### WORK TO BE COMPLETED
Return every line below exactly, leaving nothing out.

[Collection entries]

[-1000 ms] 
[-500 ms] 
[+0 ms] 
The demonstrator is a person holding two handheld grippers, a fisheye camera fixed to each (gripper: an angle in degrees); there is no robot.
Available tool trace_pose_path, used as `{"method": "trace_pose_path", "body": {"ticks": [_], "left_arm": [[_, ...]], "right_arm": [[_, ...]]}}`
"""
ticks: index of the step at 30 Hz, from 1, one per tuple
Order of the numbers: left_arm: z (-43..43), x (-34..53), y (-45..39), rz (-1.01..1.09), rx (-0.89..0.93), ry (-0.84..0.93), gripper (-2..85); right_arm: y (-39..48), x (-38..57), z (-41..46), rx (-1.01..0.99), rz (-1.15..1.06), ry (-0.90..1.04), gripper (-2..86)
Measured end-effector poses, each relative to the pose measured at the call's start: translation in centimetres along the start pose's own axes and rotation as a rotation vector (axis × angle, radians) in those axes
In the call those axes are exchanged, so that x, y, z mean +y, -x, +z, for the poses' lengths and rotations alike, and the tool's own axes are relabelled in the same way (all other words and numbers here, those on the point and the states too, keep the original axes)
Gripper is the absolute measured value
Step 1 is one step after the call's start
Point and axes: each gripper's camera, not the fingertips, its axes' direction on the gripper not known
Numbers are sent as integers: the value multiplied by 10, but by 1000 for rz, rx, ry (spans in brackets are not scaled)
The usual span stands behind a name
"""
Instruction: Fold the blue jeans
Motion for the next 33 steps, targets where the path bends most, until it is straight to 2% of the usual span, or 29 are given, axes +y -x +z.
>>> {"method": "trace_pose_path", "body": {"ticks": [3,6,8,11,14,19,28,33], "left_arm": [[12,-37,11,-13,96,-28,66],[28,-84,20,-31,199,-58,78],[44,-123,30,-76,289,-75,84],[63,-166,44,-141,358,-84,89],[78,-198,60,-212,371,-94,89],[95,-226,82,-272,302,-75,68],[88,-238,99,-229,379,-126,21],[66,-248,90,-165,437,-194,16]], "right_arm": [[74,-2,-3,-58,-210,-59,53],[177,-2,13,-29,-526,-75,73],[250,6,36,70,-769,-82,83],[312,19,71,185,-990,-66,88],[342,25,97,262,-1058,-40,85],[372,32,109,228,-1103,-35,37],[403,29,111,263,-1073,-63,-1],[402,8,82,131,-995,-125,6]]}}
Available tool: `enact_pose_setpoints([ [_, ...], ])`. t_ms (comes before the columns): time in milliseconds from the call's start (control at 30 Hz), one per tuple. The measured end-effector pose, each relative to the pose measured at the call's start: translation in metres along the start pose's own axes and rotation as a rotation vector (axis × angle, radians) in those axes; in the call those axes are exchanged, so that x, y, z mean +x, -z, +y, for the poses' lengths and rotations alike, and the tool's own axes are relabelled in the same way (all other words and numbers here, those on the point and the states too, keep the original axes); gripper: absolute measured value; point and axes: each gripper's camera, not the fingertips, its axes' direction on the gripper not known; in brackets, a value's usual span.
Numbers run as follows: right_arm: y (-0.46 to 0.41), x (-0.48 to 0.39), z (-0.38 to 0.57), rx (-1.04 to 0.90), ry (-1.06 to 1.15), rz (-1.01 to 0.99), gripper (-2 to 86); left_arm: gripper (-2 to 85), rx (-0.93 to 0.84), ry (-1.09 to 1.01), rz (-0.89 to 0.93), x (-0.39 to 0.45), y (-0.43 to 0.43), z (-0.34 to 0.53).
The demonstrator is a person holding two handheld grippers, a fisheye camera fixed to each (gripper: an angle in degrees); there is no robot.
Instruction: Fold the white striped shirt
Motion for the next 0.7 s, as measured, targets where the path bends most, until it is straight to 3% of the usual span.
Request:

### OUTPUT
[-1000 ms] 
[-500 ms] 
[+0 ms] 
The demonstrator is a person holding two handheld grippers, a fisheye camera fixed to each (gripper: an angle in degrees); there is no robot.
Available tool trace_pose_path, used as `{"method": "trace_pose_path", "body": {"ticks": [_], "left_arm": [[_, ...]], "right_arm": [[_, ...]]}}`
"""
ticks: index of the step at 30 Hz, from 1, one per tuple
Order of the numbers: left_arm: z (-43..43), x (-34..53), y (-45..39), rz (-1.01..1.09), rx (-0.89..0.93), ry (-0.84..0.93), gripper (-2..85); right_arm: y (-39..48), x (-38..57), z (-41..46), rx (-1.01..0.99), rz (-1.15..1.06), ry (-0.90..1.04), gripper (-2..86)
Measured end-effector poses, each relative to the pose measured at the call's start: translation in centimetres along the start pose's own axes and rotation as a rotation vector (axis × angle, radians) in those axes
In the call those axes are exchanged, so that x, y, z mean +y, -x, +z, for the poses' lengths and rotations alike, and the tool's own axes are relabelled in the same way (all other words and numbers here, those on the point and the states too, keep the original axes)
Gripper is the absolute measured value
Step 1 is one step after the call's start
Point and axes: each gripper's camera, not the fingertips, its axes' direction on the gripper not known
Numbers are sent as integers: the value multiplied by 10, but by 1000 for rz, rx, ry (spans in brackets are not scaled)
The usual span stands behind a name
"""
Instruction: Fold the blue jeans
Motion for the next 33 steps, targets where the path bends most, until it is straight to 2% of the usual span, or 29 are given, axes +y -x +z.
>>> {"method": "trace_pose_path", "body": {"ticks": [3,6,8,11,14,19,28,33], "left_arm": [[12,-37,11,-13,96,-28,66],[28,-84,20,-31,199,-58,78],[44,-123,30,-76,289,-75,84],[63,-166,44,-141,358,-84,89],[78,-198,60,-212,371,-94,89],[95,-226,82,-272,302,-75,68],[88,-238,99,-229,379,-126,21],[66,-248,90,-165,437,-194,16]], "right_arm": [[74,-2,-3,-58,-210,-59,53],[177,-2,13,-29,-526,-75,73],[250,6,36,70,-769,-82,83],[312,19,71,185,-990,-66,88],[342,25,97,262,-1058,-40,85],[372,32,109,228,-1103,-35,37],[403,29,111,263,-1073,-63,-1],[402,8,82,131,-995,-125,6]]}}
Available tool: `enact_pose_setpoints([ [_, ...], ])`. t_ms (comes before the columns): time in milliseconds from the call's start (control at 30 Hz), one per tuple. The measured end-effector pose, each relative to the pose measured at the call's start: translation in metres along the start pose's own axes and rotation as a rotation vector (axis × angle, radians) in those axes; in the call those axes are exchanged, so that x, y, z mean +x, -z, +y, for the poses' lengths and rotations alike, and the tool's own axes are relabelled in the same way (all other words and numbers here, those on the point and the states too, keep the original axes); gripper: absolute measured value; point and axes: each gripper's camera, not the fingertips, its axes' direction on the gripper not known; in brackets, a value's usual span.
Numbers run as follows: right_arm: y (-0.46 to 0.41), x (-0.48 to 0.39), z (-0.38 to 0.57), rx (-1.04 to 0.90), ry (-1.06 to 1.15), rz (-1.01 to 0.99), gripper (-2 to 86); left_arm: gripper (-2 to 85), rx (-0.93 to 0.84), ry (-1.09 to 1.01), rz (-0.89 to 0.93), x (-0.39 to 0.45), y (-0.43 to 0.43), z (-0.34 to 0.53).
The demonstrator is a person holding two handheld grippers, a fisheye camera fixed to each (gripper: an angle in degrees); there is no robot.
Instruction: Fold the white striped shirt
Motion for the next 0.7 s, as measured, targets where the path bends most, until it is straight to 3% of the usual span.
Request:

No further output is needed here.